Mark L. Redmond developed an interest in the old West when he was still in elementary school. He also started reading when he was young. Watching Saturday morning black-and-white television westerns increased his interest in cowboy life, and he read everything from western comic books to books by Zane Grey, Louis L’Amour, Max Brand, Elmer Kelton, and many others. During his upper elementary years, he began to write short stories and poetry. By the time he started high school, Redmond knew he wanted to be an English teacher and a writer.
While attending Tennessee Temple University in Chattanooga, Tennessee, he continued to write both prose and poetry. On January 1, 1978, Redmond moved with his wife Susi and two-year-old son Ben to South Bend, Indiana, to teach high school English at Grace Baptist Christian School.
Later that year, Redmond’s daughter Melody was born. He was passionate about teaching. He spent his summers painting houses, working construction, and doing yard work. Whenever he could find the time, he wrote.
His first paid work was an article about his wife’s battle with rheumatoid arthritis. While still in her twenties, Susi was crippled by arthritis in all of her joints. Although she lived with constant pain, Redmond’s article honored her for her positive attitude and her unwavering faith in God. The article was published in The Joyful Woman in December of 1990.
Redmond had more than 25 short stories and articles for both children and adults published during the next 10 years. Because teaching his classes and caring for his nearly bedridden wife occupied most of his time, he wrote the majority of his stories on Saturday mornings while his wife slept.
On those Saturday mornings in the late ‘80’s, Redmond had written Arty Goes West and sent it to a publisher. When it was returned with a blunt rejection letter, he did some editing and sent it to another publisher. Between mailing his manuscript and writing short stories, he read an average of 50 books each year and completed 2 writing courses from The Institute of Children’s Literature. Rejections and revisions continued until he sent his manuscript to Sword of the Lord Publishing in Murfreesboro, Tennessee. Twenty-two-year-old Ben walked into his father’s classroom in 1999, eleven years after Arty Goes West had been finished, and handed his father the author’s copies of the book.
Redmond wrote four more Arty books during the next few years. He had just started the final book, Arty’s Tough Trail, when tragedy struck. In the early hours of Father’s Day in 2005, Susi went to Heaven. Devastated, Redmond taught one more year and resigned in May of 2006. He had written nothing during that year, and he wrote nothing during the next year either.

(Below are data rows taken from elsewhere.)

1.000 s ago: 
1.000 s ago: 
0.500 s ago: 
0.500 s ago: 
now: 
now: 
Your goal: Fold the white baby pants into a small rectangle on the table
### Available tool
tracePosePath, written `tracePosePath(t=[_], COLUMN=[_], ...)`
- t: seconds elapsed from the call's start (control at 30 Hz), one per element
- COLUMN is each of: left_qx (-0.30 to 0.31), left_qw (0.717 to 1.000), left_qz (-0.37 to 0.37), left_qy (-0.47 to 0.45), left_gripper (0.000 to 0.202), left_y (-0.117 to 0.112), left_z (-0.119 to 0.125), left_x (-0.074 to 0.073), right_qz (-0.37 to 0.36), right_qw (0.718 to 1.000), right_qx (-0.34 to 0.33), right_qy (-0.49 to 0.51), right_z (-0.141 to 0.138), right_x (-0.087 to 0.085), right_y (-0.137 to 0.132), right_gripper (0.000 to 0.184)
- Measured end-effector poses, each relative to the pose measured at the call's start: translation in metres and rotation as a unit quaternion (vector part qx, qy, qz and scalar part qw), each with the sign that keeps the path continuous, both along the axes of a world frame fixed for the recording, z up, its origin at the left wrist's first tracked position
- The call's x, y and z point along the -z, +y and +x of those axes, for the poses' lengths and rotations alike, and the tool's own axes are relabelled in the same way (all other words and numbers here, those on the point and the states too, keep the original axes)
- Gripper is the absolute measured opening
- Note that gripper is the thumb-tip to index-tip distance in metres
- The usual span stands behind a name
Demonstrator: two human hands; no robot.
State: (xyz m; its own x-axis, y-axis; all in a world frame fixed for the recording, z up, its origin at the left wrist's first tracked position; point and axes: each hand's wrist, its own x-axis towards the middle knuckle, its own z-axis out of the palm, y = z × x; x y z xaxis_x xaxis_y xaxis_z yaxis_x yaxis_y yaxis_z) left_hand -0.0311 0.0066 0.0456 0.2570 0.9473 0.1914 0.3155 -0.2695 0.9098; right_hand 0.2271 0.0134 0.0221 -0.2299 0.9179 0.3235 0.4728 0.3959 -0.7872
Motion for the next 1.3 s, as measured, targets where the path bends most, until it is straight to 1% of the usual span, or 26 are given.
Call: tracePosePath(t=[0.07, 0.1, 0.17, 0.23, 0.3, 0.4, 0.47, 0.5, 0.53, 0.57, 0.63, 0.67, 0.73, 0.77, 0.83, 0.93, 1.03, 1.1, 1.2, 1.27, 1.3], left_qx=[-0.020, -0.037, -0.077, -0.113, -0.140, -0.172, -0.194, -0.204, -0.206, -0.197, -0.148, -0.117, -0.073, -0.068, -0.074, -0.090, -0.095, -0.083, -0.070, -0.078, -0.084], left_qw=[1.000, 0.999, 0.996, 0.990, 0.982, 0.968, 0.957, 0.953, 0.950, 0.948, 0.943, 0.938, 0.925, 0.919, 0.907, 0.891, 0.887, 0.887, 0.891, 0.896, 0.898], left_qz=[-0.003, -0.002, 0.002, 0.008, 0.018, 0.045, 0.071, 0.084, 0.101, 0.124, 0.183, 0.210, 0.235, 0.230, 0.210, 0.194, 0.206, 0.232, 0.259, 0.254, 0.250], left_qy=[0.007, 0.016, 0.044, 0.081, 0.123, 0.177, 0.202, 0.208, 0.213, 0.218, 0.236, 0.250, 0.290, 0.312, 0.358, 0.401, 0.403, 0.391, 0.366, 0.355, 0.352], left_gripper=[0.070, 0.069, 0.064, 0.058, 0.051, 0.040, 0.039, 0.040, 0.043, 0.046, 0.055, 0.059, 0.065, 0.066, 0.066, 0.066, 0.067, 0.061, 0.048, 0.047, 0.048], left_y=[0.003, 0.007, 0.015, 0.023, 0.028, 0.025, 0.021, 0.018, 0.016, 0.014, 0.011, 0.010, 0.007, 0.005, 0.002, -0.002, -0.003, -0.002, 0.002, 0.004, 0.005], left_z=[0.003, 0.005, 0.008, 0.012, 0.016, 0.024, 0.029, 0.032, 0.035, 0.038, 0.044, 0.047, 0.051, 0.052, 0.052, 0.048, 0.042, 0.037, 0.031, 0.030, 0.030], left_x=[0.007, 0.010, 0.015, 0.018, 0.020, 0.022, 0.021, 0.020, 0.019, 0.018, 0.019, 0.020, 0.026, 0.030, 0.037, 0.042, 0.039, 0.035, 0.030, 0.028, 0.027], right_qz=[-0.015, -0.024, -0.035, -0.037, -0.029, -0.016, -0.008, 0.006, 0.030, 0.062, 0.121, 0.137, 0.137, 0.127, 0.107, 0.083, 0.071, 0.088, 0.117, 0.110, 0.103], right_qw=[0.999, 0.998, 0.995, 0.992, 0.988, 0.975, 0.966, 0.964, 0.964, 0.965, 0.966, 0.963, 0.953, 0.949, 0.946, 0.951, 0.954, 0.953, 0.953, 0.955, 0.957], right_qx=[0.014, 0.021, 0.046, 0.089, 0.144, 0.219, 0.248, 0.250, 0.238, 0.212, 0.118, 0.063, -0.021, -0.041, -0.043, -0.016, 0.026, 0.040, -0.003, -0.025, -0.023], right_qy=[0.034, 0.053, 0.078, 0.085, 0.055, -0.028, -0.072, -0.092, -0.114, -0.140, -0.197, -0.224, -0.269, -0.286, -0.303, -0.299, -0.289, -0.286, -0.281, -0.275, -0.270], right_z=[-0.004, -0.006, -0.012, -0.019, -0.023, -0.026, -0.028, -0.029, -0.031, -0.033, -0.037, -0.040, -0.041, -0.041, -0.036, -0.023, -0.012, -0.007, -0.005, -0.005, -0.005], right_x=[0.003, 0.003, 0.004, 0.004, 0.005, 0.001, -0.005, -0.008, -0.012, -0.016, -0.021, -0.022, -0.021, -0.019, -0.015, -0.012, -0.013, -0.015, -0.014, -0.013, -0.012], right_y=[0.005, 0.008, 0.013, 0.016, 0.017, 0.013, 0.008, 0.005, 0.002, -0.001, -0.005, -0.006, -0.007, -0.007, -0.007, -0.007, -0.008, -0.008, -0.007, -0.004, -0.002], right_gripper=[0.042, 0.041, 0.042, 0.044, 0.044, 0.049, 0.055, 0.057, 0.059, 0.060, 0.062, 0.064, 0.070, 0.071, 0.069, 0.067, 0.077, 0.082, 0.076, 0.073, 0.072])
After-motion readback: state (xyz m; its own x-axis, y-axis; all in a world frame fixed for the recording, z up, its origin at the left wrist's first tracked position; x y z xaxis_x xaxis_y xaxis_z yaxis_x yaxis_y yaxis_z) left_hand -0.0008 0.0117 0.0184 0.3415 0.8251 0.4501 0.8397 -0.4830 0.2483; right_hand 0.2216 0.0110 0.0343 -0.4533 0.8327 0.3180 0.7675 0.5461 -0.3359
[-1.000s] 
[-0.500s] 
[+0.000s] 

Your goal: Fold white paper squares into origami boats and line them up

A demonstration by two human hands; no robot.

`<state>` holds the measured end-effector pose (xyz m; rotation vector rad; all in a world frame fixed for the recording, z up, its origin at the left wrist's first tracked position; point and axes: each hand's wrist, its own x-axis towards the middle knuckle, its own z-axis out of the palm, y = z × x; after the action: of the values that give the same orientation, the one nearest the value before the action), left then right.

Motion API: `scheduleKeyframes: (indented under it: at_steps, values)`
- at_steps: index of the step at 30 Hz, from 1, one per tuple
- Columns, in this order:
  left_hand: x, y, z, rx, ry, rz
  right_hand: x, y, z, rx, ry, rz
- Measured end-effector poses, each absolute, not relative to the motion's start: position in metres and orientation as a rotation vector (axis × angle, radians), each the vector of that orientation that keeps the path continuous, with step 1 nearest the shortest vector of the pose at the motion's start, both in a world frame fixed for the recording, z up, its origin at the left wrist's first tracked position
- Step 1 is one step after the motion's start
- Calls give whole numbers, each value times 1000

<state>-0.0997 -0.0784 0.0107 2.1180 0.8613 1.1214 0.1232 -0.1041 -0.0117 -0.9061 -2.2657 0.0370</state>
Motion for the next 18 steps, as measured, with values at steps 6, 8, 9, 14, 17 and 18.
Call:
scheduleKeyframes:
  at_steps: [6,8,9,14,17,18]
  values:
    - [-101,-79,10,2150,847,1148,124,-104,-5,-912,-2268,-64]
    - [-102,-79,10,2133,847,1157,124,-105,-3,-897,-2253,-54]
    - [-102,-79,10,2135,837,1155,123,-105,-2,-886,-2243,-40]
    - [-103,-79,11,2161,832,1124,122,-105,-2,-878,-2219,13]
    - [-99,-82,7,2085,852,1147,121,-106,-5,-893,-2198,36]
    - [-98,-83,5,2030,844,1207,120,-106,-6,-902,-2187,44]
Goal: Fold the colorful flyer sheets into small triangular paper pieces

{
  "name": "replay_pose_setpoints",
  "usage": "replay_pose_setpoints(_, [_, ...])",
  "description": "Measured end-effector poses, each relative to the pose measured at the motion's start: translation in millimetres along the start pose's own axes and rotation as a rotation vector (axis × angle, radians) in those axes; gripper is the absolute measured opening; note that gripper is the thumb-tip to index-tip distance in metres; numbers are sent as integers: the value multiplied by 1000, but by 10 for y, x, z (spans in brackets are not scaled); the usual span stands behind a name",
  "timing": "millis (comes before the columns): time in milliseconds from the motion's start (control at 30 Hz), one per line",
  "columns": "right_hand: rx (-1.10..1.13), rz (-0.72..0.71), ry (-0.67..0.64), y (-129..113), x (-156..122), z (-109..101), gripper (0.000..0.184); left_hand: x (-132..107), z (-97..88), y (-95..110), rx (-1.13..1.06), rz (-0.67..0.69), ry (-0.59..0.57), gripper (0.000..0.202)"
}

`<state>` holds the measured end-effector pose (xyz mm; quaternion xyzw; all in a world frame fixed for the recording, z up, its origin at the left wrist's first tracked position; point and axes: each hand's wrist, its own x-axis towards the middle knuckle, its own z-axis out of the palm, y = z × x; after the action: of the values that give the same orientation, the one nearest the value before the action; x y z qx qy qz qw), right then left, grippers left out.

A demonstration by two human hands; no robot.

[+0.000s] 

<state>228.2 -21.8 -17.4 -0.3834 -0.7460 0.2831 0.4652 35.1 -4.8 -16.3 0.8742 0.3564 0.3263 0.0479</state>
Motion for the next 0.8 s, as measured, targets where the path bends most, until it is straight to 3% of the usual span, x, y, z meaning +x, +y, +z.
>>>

Redmond’s father passed away in February of 2007. On Easter weekend, Redmond received a call from another Susie, who had been one of his students during his first two years of teaching. Her marriage had fallen apart because of an unfaithful husband, and Susie needed to talk to a friend. Redmond had made his intentions clear to his friends and family; he would never marry again. His interest when he made the one-hour drive to Susie’s house was to console a hurting friend. Susie had decided that if God chose for her to live as a single mom, she would be content.
They were married on September 22, 2007. Redmond finished the final Arty book in 2011.
Three years later, he published Five for the Trail, a collection of short stories for older readers. For the next two years, a busy life, which included long work days at his job, temporarily paused Redmond’s writing.
The winter of 2017 found Redmond taking another course and writing again. He and Susie are making school visits and hosting a book table at other events although they continue to work long hours. More great stories are on their way.